State-owned Bharat Sanchar Nigam Limited, or BSNL, as well as private enterprises, among them Vodafone-idea(Vi), Airtel, Jio and are the leading telephone, cell phone and internet service providers in the city.

==Economy and industry==
- West Bengal Power Development Corporation Limited (WBPDCL) of West Bengal Government runs the 6 X 210 MW Thermal Power Station at Kolaghat (Kolaghat thermal power station or K.T.P.S. ). It is the largest in the state sector.
- Ramco Cements has one grinding unit in Kolaghat, which commenced production in 2010.
- The Rupnarayan River is in this region several brick production units are located on the banks of this river.
- Kolaghat flower market is one of the biggest flower market in West Bengal. It is located near Railway platform no.1

The riverside has become a popular picnic spot and is often crowded with people, particularly during the Christmas and New Year holidays. The town is notable for its Hilsa fish.

==Post Office==
- India Post(DOP).

==The Railway Station==
===South Eastern Railway Zone===
One of the key features of Kolaghat is its railway station. It is by far the busiest railway station in South Eastern Railway Zone within West Bengal due to its connectivity to other major places:5 of Platforms:3.

==Transport==
Kolaghat is well connected by road through NH-116 and NH-6 (namely Bombay road). It is 54.4 km from Kolkata and 60.45 km from Kharagpur.

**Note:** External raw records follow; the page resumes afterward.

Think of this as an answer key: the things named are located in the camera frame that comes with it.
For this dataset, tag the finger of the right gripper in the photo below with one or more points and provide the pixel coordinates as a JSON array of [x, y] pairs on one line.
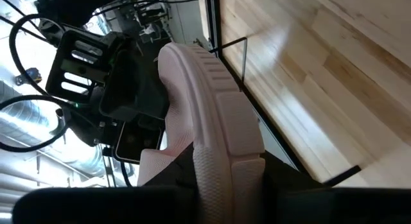
[[138, 142], [135, 89]]

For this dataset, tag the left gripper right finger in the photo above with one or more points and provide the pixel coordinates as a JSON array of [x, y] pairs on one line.
[[337, 208]]

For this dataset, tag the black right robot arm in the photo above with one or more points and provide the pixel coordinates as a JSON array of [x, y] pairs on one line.
[[80, 9]]

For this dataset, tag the silver ventilation duct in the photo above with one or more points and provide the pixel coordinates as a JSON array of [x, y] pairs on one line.
[[25, 121]]

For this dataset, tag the pink rubber slide sandal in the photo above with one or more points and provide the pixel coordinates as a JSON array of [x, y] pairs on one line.
[[224, 127]]

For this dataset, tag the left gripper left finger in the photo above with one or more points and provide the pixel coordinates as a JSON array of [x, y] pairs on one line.
[[96, 208]]

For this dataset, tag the wooden shelf with black frame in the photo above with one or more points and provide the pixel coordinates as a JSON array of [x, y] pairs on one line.
[[342, 175]]

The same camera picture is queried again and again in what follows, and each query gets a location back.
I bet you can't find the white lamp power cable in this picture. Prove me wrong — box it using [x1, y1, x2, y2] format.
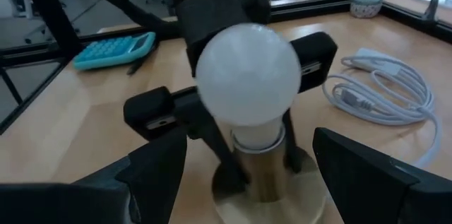
[320, 47, 443, 169]

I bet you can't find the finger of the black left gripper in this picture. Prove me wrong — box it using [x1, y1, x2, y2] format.
[282, 108, 306, 175]
[186, 110, 251, 196]

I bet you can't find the white globe lightbulb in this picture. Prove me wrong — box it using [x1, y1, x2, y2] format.
[195, 22, 303, 151]

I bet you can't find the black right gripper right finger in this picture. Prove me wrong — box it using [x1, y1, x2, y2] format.
[312, 126, 452, 224]

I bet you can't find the brass lamp socket base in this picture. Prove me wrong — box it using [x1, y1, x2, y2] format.
[210, 121, 328, 224]

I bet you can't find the small patterned ceramic bowl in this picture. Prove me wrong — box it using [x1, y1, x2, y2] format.
[349, 0, 384, 19]

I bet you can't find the teal calculator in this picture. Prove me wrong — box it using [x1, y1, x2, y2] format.
[72, 31, 157, 71]

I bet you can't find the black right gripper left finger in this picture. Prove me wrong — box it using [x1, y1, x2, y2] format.
[0, 126, 189, 224]

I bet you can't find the black desk clamp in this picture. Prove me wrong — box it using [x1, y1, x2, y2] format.
[422, 0, 441, 22]

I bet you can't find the small black pen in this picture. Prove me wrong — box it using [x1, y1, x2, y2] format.
[126, 45, 159, 76]

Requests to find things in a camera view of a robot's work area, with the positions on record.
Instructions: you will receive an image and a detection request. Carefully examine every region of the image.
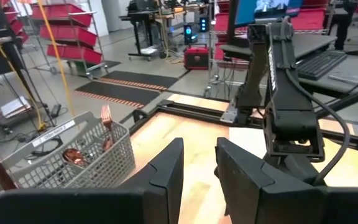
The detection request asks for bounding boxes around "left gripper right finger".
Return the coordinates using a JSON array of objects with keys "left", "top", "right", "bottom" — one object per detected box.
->
[{"left": 214, "top": 136, "right": 358, "bottom": 224}]

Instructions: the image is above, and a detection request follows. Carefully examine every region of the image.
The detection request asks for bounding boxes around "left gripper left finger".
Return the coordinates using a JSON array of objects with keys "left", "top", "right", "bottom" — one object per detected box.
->
[{"left": 0, "top": 137, "right": 185, "bottom": 224}]

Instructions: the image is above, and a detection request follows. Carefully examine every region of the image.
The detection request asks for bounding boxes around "copper spoon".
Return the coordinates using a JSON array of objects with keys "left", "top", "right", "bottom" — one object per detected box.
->
[{"left": 61, "top": 147, "right": 88, "bottom": 167}]

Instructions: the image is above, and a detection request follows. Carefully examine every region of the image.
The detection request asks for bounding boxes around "grey plastic cutlery basket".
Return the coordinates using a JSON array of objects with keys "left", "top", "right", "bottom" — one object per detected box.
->
[{"left": 0, "top": 111, "right": 136, "bottom": 205}]

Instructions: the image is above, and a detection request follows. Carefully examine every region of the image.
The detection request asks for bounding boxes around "white plaid dish towel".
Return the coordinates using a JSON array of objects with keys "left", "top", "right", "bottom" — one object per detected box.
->
[{"left": 228, "top": 126, "right": 272, "bottom": 162}]

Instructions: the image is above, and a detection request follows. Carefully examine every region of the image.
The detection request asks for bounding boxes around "black power adapter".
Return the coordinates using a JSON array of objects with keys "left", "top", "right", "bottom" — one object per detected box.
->
[{"left": 50, "top": 103, "right": 62, "bottom": 118}]

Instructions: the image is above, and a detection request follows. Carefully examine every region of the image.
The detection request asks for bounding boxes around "black keyboard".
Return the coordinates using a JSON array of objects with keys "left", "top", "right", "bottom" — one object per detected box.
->
[{"left": 296, "top": 49, "right": 349, "bottom": 82}]

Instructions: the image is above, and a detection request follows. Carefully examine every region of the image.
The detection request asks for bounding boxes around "black mat orange striped edge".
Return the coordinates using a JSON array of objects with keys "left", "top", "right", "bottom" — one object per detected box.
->
[
  {"left": 99, "top": 70, "right": 180, "bottom": 91},
  {"left": 72, "top": 80, "right": 162, "bottom": 109}
]

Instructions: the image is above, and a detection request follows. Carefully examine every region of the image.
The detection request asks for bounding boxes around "stack of papers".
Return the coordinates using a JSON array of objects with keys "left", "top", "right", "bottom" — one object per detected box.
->
[{"left": 0, "top": 95, "right": 33, "bottom": 119}]

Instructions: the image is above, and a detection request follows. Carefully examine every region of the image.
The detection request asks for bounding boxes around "red tool case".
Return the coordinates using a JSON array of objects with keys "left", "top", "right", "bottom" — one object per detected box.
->
[{"left": 183, "top": 44, "right": 210, "bottom": 71}]

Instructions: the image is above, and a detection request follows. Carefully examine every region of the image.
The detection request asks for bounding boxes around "red plastic storage bin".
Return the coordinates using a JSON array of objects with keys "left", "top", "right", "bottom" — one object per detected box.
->
[
  {"left": 214, "top": 12, "right": 234, "bottom": 32},
  {"left": 39, "top": 24, "right": 98, "bottom": 47},
  {"left": 46, "top": 43, "right": 103, "bottom": 65},
  {"left": 11, "top": 26, "right": 30, "bottom": 44},
  {"left": 290, "top": 7, "right": 328, "bottom": 32},
  {"left": 31, "top": 2, "right": 93, "bottom": 28},
  {"left": 1, "top": 11, "right": 21, "bottom": 26}
]

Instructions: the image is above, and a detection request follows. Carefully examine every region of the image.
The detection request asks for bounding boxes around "monitor with blue screen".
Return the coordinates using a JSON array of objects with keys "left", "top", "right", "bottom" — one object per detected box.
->
[{"left": 227, "top": 0, "right": 306, "bottom": 28}]

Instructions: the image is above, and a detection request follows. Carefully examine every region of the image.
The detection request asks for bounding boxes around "black standing desk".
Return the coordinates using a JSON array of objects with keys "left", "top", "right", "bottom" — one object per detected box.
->
[{"left": 119, "top": 7, "right": 183, "bottom": 62}]

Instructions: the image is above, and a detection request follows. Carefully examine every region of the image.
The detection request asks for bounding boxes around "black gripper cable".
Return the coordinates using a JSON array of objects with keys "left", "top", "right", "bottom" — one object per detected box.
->
[{"left": 280, "top": 18, "right": 351, "bottom": 187}]

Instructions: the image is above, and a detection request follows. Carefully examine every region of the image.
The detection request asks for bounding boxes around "black aluminium table frame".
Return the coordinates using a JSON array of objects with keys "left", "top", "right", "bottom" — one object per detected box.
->
[{"left": 118, "top": 98, "right": 358, "bottom": 156}]

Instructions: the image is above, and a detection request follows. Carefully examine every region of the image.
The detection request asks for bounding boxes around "yellow hanging cable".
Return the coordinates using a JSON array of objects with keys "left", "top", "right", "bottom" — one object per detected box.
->
[
  {"left": 0, "top": 14, "right": 48, "bottom": 131},
  {"left": 37, "top": 0, "right": 76, "bottom": 118}
]

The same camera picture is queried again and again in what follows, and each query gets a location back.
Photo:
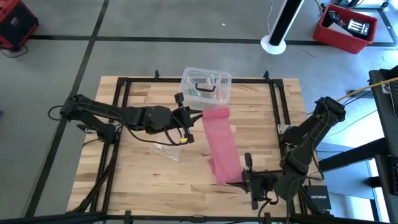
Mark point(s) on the black table-level camera box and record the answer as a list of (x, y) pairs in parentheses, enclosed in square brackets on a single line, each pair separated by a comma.
[(199, 219)]

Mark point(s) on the black metal table frame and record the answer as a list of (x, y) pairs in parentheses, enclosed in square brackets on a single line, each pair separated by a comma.
[(119, 102)]

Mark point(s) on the pink elastic bandage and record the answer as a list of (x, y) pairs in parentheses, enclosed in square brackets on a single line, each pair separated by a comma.
[(222, 143)]

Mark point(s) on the black pole white base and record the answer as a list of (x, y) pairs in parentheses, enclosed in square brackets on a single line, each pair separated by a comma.
[(284, 21)]

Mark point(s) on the red plastic crate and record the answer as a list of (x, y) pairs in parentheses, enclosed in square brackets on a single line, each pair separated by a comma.
[(342, 42)]

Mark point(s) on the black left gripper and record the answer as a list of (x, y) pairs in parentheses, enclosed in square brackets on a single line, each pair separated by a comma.
[(182, 121)]

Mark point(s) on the black silver device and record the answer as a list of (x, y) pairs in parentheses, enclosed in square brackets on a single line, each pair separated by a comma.
[(358, 28)]

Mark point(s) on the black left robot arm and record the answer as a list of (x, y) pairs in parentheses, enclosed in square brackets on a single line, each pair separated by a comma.
[(140, 116)]

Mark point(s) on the clear plastic bag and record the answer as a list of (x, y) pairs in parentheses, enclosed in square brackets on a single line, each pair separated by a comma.
[(168, 151)]

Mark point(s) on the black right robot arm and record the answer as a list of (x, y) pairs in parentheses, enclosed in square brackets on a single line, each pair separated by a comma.
[(314, 133)]

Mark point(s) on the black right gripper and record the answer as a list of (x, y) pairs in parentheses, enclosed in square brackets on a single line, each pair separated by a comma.
[(264, 185)]

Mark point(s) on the black desk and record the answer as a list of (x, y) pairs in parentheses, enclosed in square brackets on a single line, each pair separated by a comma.
[(381, 124)]

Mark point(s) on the small black device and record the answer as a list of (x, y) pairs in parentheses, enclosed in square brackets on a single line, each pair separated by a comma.
[(334, 16)]

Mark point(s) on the green item in box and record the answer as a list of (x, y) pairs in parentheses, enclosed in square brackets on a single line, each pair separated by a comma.
[(190, 92)]

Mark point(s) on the clear plastic storage box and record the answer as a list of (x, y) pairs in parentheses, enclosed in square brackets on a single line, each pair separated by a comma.
[(205, 77)]

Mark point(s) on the black Netgear router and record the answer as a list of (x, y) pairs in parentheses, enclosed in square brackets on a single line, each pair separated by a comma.
[(317, 197)]

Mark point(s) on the red black generator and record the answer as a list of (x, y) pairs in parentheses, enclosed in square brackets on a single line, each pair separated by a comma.
[(15, 21)]

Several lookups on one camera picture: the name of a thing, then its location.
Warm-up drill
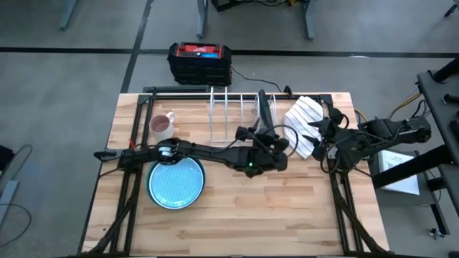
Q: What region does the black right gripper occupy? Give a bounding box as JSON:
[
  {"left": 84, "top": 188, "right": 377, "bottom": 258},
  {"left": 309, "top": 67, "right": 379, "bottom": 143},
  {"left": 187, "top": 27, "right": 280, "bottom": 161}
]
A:
[{"left": 303, "top": 107, "right": 344, "bottom": 161}]

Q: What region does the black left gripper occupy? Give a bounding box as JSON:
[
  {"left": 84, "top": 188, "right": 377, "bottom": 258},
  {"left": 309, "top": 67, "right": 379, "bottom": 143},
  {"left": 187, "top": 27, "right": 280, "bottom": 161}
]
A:
[{"left": 236, "top": 118, "right": 290, "bottom": 171}]

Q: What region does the dark grey plate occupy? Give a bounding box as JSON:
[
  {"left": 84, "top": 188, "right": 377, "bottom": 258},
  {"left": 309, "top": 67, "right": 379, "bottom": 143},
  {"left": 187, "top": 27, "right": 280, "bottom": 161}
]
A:
[{"left": 257, "top": 89, "right": 278, "bottom": 139}]

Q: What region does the white striped cloth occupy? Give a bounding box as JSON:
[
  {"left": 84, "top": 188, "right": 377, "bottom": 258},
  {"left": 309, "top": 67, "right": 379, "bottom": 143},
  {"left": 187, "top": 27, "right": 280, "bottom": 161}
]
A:
[{"left": 283, "top": 95, "right": 326, "bottom": 161}]

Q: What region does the red black power station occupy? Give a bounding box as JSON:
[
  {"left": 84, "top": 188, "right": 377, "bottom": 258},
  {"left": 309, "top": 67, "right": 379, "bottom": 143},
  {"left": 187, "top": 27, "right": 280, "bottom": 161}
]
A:
[{"left": 167, "top": 42, "right": 233, "bottom": 87}]

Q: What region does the white paper sheet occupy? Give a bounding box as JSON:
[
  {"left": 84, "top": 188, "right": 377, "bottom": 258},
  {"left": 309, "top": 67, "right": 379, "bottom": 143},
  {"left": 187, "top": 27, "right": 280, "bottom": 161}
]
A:
[{"left": 378, "top": 149, "right": 420, "bottom": 196}]

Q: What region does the white mug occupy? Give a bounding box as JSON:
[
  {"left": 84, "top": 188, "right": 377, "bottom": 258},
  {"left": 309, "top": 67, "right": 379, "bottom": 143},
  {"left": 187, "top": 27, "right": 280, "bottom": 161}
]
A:
[{"left": 148, "top": 110, "right": 176, "bottom": 143}]

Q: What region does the black side table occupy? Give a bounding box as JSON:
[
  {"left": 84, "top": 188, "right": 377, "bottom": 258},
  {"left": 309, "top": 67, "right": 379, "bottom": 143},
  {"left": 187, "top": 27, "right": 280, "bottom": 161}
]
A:
[{"left": 371, "top": 57, "right": 459, "bottom": 237}]

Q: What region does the black equipment box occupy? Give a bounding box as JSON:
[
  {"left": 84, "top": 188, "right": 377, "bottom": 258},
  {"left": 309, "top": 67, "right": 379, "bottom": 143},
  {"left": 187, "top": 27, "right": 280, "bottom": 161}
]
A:
[{"left": 210, "top": 0, "right": 252, "bottom": 12}]

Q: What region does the grey floor panel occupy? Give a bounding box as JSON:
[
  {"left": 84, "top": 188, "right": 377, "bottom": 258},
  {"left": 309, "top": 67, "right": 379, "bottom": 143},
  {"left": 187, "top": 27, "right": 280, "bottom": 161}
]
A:
[{"left": 0, "top": 178, "right": 21, "bottom": 230}]

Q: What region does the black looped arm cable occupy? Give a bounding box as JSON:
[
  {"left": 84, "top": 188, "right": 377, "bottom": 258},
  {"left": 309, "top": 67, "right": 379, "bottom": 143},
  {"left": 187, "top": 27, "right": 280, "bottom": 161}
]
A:
[{"left": 263, "top": 124, "right": 300, "bottom": 158}]

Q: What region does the black aluminium table frame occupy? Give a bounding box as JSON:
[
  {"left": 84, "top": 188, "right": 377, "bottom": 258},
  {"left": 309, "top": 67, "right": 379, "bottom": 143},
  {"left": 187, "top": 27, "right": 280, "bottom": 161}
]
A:
[{"left": 77, "top": 85, "right": 395, "bottom": 258}]

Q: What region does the white wire dish rack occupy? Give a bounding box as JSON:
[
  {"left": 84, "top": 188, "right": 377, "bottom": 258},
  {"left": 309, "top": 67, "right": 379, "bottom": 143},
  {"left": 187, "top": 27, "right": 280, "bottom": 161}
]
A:
[{"left": 209, "top": 85, "right": 279, "bottom": 146}]

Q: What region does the black power cable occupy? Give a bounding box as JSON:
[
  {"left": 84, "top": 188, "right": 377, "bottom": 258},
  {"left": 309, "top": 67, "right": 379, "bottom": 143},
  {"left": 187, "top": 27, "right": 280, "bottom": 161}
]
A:
[{"left": 230, "top": 66, "right": 293, "bottom": 97}]

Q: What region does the yellow cable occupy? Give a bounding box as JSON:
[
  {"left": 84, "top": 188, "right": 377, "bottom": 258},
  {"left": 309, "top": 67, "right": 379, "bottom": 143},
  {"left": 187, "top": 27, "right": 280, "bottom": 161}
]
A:
[{"left": 354, "top": 91, "right": 423, "bottom": 125}]

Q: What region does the black cable bundle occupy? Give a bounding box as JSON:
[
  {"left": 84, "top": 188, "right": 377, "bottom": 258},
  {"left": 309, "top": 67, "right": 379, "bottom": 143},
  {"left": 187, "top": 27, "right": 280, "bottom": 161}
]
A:
[{"left": 408, "top": 98, "right": 431, "bottom": 119}]

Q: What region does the black floor cable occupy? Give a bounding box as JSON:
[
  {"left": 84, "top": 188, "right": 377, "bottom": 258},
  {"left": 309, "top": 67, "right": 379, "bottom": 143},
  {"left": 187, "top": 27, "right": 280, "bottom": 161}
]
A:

The Kolaghat Bridge (Namely Sarat Setu) is the only which connects the South India.

==Education==
===Colleges and schools===

- Vidyasagar University, Kolaghat

==Notable people==
- Mani Lal Bhaumik
- Biplab Roy Chowdhury

==Healthcare==
Paikpari Rural Hospital at Paikpari, PO Kolaghat (with 30 beds) is the main medical facility in Kolaghat. A few private nursing homes and clinics are spread across all over Kolaghat. Many renowned doctors visit several clinics on a regular basis.
There are primary health centres at Machinan, PO Gopalnagar (with 6 beds) & Nandaigajan, PO Bhogpur (with 10 beds).

==Culture==

Places of worship include Kolaghat Jain Temple, Shiva Temple, Shitala Temple in Old Bazar, Mosque, Gopalnagar Vrindavan Temple, Kanak Durga Temple, Rain Kalindakunj Temple, Jagannath Temple, Jashar Panchananda Shiva Temple. Some of the festivals celebrated here are Id-Ul Fitar, Kartik Puja, Saraswati Puja, Shab-e-Barat, Milad un Nabi, Kali Puja, Muharram, Barah Wafat and others.
A number of books ("Kolaghat Sanket" in Bengali), Rupnarayan and Kolaghat festival are being held here.